### Task directions
Report, word for word, every line of the material that contains "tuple".

[Start of Attachment]

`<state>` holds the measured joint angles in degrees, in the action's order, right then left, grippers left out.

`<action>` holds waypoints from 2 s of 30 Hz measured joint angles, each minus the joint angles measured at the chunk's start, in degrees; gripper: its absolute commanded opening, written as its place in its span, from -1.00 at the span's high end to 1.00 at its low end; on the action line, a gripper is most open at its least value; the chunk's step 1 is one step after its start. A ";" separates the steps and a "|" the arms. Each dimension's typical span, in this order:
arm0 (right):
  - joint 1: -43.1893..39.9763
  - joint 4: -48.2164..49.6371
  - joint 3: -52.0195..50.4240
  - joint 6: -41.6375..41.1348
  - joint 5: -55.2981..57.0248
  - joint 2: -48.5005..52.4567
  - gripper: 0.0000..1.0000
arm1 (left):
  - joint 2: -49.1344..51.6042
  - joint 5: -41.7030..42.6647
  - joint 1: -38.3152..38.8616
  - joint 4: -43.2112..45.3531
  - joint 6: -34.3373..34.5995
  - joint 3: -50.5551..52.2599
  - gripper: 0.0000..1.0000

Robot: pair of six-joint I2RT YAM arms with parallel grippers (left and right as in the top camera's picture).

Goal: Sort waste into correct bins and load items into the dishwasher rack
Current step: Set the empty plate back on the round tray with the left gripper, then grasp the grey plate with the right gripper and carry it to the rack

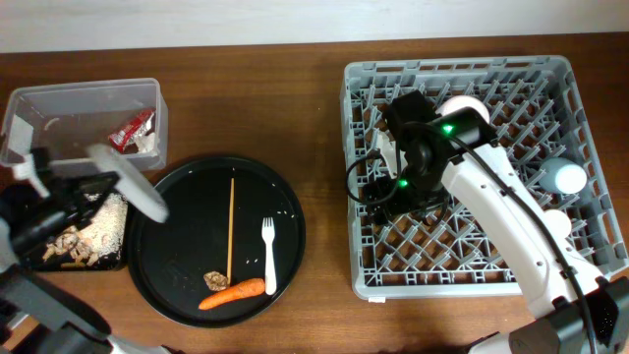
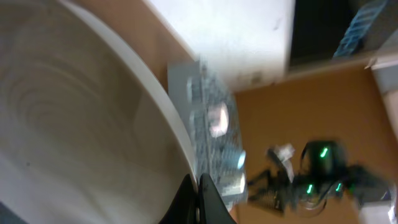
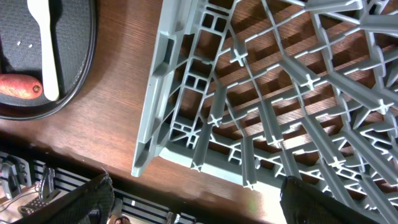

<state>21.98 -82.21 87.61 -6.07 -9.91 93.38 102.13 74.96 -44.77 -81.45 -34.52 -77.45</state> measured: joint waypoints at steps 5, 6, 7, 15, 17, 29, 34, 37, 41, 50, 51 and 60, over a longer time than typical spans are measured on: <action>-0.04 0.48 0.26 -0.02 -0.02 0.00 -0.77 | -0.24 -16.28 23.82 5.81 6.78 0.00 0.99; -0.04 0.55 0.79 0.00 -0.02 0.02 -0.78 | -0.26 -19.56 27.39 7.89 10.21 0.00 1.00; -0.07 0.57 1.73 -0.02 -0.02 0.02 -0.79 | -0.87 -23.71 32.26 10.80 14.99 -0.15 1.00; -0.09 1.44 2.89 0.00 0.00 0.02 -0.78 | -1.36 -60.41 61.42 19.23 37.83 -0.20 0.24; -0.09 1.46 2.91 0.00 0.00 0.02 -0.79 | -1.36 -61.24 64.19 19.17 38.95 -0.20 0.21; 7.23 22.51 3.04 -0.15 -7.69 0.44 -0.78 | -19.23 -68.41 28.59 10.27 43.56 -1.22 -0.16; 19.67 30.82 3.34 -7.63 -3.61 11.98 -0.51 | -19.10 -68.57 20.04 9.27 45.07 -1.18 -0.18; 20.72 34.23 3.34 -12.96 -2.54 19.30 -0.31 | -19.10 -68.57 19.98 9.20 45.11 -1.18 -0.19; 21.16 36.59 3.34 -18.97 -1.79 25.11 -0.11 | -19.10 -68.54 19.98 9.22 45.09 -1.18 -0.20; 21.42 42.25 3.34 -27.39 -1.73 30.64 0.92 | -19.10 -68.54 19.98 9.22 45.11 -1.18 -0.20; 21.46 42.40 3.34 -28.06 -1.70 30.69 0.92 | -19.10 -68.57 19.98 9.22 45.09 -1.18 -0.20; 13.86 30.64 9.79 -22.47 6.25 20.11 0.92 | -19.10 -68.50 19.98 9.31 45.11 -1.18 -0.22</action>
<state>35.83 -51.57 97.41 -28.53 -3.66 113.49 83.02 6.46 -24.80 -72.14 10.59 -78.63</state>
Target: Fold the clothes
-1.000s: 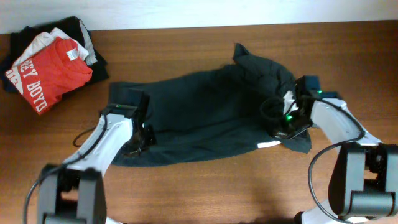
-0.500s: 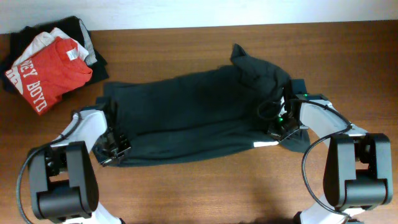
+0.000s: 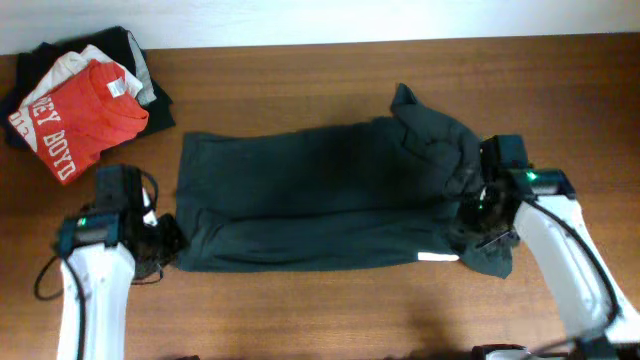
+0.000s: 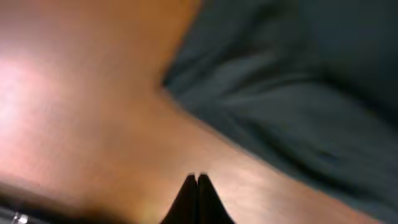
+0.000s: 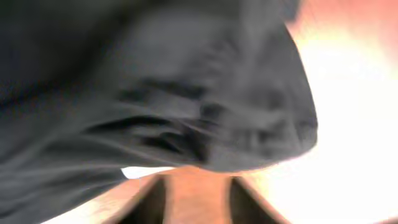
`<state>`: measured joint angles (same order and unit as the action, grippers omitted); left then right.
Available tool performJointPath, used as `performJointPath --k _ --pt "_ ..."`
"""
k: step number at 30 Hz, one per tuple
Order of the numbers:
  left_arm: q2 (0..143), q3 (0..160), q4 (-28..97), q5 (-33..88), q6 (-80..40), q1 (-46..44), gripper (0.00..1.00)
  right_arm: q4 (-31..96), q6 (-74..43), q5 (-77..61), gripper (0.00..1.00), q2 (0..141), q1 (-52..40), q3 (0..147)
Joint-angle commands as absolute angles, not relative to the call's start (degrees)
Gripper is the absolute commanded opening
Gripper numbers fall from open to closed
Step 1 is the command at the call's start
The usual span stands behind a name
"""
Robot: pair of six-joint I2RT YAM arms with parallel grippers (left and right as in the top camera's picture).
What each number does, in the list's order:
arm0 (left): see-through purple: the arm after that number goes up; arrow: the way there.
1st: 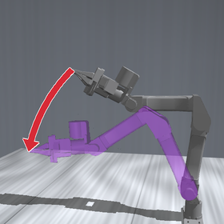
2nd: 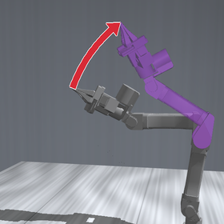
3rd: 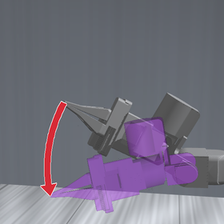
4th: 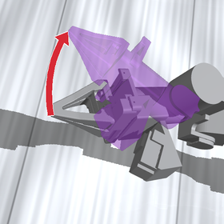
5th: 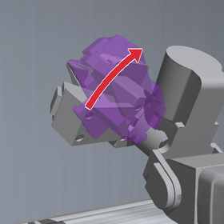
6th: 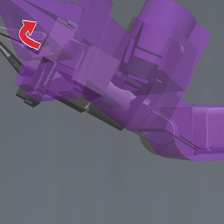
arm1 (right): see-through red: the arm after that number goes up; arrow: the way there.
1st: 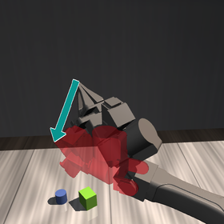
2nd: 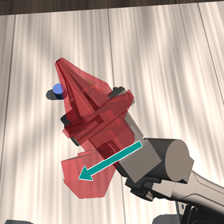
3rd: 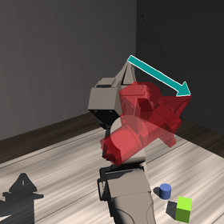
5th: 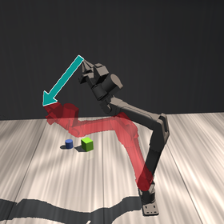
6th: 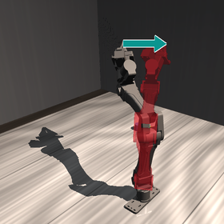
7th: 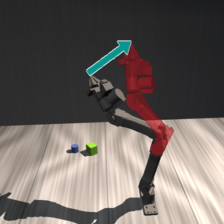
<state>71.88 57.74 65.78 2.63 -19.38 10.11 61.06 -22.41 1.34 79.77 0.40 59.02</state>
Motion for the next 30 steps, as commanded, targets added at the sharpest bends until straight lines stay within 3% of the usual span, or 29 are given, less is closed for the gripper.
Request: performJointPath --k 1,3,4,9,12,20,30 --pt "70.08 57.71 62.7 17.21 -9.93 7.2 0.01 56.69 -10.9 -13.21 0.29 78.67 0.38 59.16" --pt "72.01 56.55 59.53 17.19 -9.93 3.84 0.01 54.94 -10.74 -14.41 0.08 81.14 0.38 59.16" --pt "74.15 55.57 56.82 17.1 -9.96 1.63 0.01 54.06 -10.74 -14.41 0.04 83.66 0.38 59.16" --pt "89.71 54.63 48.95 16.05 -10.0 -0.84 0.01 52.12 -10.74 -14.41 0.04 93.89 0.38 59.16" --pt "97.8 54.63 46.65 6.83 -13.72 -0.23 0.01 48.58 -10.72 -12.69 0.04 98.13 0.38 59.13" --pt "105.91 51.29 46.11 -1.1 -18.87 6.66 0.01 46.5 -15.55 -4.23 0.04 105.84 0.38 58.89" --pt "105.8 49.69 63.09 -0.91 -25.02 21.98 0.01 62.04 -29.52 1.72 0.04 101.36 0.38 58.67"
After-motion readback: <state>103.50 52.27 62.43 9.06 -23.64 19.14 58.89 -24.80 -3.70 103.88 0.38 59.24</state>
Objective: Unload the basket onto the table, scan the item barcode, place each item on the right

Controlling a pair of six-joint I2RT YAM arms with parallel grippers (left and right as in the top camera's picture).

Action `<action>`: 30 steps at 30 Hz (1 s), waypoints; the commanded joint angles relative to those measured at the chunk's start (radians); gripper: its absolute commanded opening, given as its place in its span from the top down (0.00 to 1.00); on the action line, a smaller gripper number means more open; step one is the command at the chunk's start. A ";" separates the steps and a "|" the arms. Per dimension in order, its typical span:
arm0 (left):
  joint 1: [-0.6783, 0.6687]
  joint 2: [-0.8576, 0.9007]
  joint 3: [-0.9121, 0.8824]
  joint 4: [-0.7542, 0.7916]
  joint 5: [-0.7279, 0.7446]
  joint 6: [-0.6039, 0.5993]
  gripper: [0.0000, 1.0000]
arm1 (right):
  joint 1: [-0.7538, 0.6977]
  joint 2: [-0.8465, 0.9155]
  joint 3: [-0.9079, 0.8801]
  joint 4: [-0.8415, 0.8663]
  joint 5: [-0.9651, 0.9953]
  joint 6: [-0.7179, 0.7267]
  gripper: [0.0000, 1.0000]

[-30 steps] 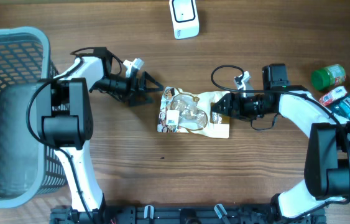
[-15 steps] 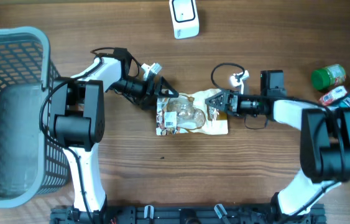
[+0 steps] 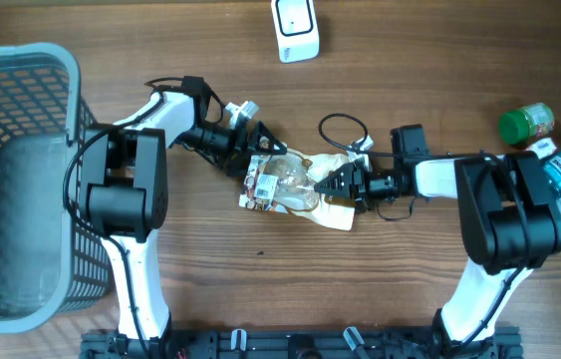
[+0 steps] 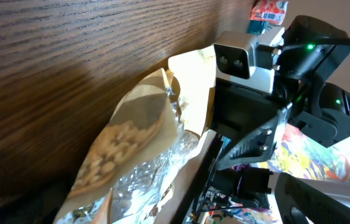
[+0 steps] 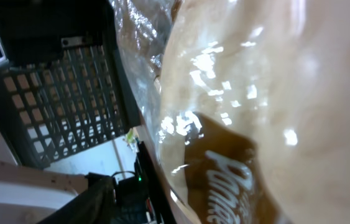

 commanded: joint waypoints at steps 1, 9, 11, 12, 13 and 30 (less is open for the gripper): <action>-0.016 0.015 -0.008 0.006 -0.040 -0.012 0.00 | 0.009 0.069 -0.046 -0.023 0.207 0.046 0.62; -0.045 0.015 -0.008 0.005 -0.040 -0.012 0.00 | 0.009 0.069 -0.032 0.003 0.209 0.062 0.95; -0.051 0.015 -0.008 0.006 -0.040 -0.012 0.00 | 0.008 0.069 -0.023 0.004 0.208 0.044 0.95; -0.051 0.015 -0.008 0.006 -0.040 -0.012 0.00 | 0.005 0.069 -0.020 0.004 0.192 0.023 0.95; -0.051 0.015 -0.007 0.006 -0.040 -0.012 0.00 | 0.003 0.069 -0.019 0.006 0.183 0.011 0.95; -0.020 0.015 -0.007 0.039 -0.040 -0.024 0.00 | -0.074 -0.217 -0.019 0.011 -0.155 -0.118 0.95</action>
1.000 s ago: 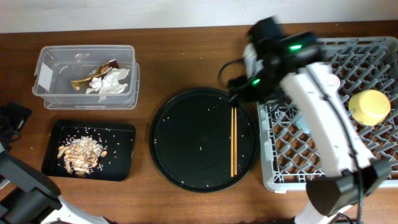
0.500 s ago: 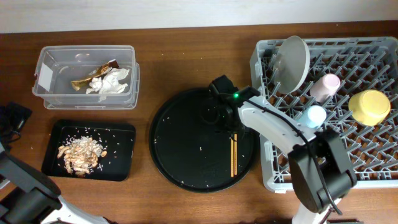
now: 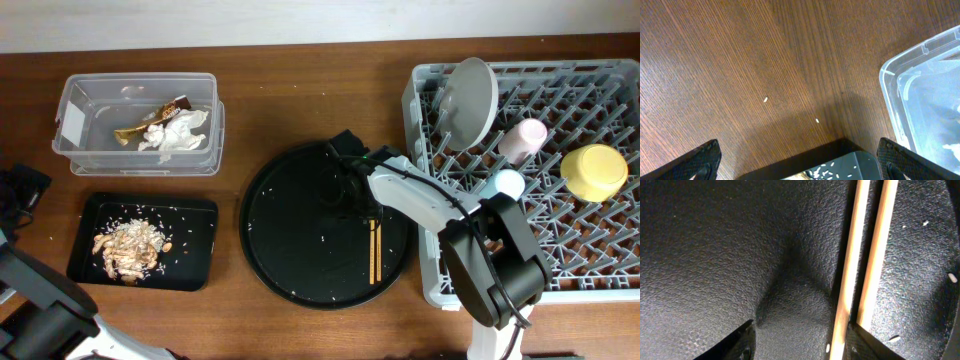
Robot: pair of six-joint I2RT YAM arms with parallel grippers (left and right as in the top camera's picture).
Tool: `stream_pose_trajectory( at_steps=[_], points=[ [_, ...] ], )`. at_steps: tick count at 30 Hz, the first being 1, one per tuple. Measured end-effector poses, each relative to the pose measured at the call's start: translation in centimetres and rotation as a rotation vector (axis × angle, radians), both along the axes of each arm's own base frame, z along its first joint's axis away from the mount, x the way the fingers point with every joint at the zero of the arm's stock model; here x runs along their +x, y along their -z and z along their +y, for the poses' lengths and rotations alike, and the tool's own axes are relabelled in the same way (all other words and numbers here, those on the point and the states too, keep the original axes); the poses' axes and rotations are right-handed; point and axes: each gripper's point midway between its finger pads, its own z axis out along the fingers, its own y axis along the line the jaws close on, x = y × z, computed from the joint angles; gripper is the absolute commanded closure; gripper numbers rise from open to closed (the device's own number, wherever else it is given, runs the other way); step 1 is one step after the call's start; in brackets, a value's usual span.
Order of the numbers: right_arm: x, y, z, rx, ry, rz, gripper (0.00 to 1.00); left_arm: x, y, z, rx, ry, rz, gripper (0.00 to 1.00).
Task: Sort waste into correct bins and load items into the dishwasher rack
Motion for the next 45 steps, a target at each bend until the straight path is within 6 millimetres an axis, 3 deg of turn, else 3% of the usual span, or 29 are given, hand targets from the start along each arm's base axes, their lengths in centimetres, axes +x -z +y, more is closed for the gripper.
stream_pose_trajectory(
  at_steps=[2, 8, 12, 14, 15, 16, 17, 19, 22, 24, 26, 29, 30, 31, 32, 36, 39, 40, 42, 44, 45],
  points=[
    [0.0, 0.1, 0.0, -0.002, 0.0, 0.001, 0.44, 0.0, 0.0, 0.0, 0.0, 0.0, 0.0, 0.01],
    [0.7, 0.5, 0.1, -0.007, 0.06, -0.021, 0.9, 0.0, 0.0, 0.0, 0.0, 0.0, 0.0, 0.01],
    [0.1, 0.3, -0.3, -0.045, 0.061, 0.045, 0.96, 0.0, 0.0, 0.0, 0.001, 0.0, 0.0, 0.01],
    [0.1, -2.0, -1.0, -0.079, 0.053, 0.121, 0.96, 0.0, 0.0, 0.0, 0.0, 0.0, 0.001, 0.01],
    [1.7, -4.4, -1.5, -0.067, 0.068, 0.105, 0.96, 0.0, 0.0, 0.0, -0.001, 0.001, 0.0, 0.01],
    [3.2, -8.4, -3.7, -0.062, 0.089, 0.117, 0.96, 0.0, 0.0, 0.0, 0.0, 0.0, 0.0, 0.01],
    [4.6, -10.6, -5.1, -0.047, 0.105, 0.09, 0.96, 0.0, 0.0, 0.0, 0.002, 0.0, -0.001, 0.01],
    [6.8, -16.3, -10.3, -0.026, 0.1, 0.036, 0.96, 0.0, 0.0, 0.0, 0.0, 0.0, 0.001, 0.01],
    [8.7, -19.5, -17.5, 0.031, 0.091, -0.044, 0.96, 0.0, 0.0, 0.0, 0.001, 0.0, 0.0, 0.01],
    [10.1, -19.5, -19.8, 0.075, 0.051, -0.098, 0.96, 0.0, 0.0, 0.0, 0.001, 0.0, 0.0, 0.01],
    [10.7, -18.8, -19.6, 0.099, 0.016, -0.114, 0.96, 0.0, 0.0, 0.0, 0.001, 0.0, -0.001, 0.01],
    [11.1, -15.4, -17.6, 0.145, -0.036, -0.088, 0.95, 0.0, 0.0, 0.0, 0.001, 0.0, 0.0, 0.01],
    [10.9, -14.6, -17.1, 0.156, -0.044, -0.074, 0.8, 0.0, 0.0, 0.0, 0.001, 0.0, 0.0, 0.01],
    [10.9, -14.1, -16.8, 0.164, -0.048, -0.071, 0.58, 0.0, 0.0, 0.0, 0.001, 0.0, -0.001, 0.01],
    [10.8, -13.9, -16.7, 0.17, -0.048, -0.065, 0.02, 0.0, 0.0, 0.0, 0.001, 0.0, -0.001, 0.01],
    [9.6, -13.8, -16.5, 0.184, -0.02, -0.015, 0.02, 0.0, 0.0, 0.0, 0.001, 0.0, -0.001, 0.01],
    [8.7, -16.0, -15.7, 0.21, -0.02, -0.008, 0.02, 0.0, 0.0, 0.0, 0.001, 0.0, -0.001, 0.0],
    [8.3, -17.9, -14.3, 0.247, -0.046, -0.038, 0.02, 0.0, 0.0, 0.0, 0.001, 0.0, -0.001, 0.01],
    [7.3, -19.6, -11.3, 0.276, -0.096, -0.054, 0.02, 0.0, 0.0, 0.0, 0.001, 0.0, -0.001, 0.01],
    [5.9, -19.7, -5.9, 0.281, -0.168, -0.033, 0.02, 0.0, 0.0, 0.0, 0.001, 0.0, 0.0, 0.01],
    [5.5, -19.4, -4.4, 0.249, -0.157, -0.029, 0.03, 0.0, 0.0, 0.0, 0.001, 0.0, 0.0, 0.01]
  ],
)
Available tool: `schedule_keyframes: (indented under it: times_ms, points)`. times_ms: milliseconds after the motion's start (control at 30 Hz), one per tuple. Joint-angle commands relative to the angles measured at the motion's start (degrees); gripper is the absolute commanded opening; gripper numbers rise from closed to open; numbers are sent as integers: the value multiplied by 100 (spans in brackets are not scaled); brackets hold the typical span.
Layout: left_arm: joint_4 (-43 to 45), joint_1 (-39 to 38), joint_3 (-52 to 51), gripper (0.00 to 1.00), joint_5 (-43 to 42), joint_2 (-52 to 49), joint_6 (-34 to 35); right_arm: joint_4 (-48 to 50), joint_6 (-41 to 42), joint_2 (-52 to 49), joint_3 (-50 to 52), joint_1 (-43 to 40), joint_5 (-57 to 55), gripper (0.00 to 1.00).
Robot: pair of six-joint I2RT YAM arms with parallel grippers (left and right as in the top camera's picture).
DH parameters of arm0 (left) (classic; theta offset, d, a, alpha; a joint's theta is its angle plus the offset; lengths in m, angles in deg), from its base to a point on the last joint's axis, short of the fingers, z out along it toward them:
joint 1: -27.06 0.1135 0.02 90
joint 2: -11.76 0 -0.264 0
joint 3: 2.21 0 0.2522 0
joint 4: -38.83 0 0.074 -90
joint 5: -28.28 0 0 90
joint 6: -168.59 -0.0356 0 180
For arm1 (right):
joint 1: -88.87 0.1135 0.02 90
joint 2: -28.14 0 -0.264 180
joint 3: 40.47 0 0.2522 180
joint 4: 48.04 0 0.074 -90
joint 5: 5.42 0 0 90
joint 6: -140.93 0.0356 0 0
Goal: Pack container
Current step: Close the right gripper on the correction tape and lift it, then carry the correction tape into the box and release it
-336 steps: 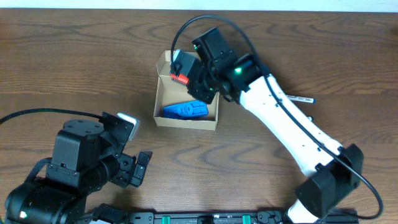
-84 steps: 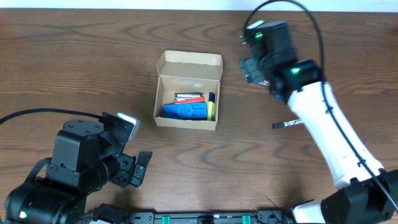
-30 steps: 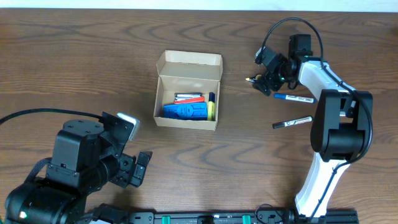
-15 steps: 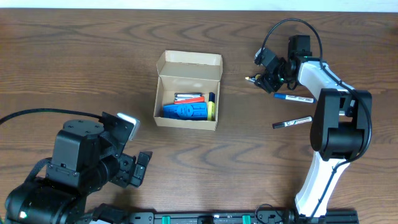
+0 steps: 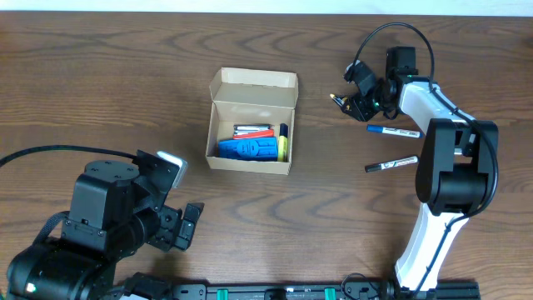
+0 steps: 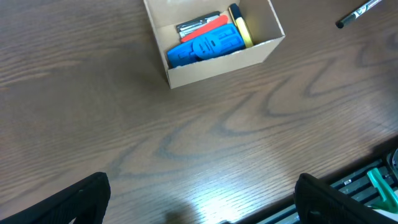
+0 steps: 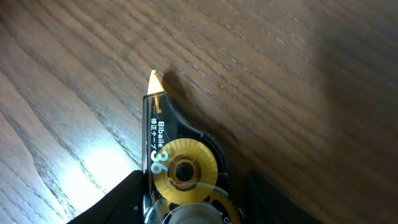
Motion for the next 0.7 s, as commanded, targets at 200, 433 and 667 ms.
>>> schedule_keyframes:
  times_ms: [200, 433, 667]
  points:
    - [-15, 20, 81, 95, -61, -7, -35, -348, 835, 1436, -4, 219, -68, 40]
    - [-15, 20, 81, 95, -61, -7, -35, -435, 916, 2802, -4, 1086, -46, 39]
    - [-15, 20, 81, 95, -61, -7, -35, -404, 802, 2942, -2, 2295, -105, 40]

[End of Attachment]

### Worked solution
k: step number at 30 Hz, one per tuple
Tool: `stream_pose_trajectory( at_steps=[_], points=[ [_, ...] ], )`. at_steps: tick count at 30 Hz, the first being 1, one per tuple. Measured end-effector poses, each relative to the pose measured at the call's start: translation in centimetres and rotation as a rotation vector (axis × angle, radians), both along the axes of each arm's own base frame, z along its first joint's axis away from the mount, x the way the fingers point with every joint at the zero of the arm's stock model; here x runs along their +x, y along their -z and z along their +y, for the poses' lengths and rotations alike, and the tool's own axes are relabelled in the same way (all other words and numbers here, those on the point and the states too, keep the original axes); the poses' axes and rotations are right-handed; point and axes: each gripper's point midway between its finger pads, its own z axis out along the fingers, its own y axis along the line the jaws close on, x = y × z, computed from the joint angles; gripper is the absolute commanded closure; gripper numbers rise from open to closed (the device's own number, wherever else it is given, runs the other way); step 1 is one step after the call's start; in brackets, a value's usual span.
Available tool: `schedule_keyframes: (indented under it: times_ms, points)`. times_ms: milliseconds after the motion's start (control at 30 Hz), one per tuple. Joint-angle commands relative to the angles measured at the motion's start (degrees); gripper is the absolute commanded opening; gripper numbers rise from closed to open; numbers are sent as integers: the value multiplied by 100 (spans in brackets are not scaled); brackets hold the typical span.

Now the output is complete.